**WORK TO COMPLETE**
This task calls for copying every line in the data below that contains the word "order".

(Beginning of DATA BELOW)

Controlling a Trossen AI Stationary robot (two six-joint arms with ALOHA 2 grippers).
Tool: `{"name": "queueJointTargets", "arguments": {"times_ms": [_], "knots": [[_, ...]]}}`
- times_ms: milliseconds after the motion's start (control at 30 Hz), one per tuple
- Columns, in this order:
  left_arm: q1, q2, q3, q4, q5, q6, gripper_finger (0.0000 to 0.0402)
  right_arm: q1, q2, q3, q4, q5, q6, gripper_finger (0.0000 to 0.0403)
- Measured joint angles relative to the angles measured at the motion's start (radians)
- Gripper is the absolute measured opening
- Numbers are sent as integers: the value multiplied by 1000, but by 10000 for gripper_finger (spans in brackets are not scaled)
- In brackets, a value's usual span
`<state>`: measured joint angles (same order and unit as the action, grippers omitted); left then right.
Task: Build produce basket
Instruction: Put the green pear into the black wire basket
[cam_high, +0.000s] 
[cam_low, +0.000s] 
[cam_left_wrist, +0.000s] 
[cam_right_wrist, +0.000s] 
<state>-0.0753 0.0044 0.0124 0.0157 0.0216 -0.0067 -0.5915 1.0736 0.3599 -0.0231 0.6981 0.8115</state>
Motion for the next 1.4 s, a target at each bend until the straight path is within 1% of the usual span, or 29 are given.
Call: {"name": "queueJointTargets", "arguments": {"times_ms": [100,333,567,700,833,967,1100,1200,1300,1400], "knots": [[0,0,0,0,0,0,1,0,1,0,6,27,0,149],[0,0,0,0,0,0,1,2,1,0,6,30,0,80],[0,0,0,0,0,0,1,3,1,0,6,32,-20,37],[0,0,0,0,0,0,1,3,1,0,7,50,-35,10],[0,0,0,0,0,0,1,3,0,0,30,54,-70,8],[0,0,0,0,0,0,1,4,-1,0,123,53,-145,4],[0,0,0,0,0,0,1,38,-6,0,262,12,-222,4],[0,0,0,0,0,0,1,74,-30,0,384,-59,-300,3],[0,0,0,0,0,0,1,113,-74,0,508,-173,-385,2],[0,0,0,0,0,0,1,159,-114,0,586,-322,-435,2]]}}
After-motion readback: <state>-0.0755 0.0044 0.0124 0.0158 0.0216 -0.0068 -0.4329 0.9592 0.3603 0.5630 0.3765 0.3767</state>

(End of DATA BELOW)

**RESPONSE TO THIS EXERCISE**
- Columns, in this order:
`<state>`: measured joint angles (same order and unit as the action, grippers omitted); left then right.

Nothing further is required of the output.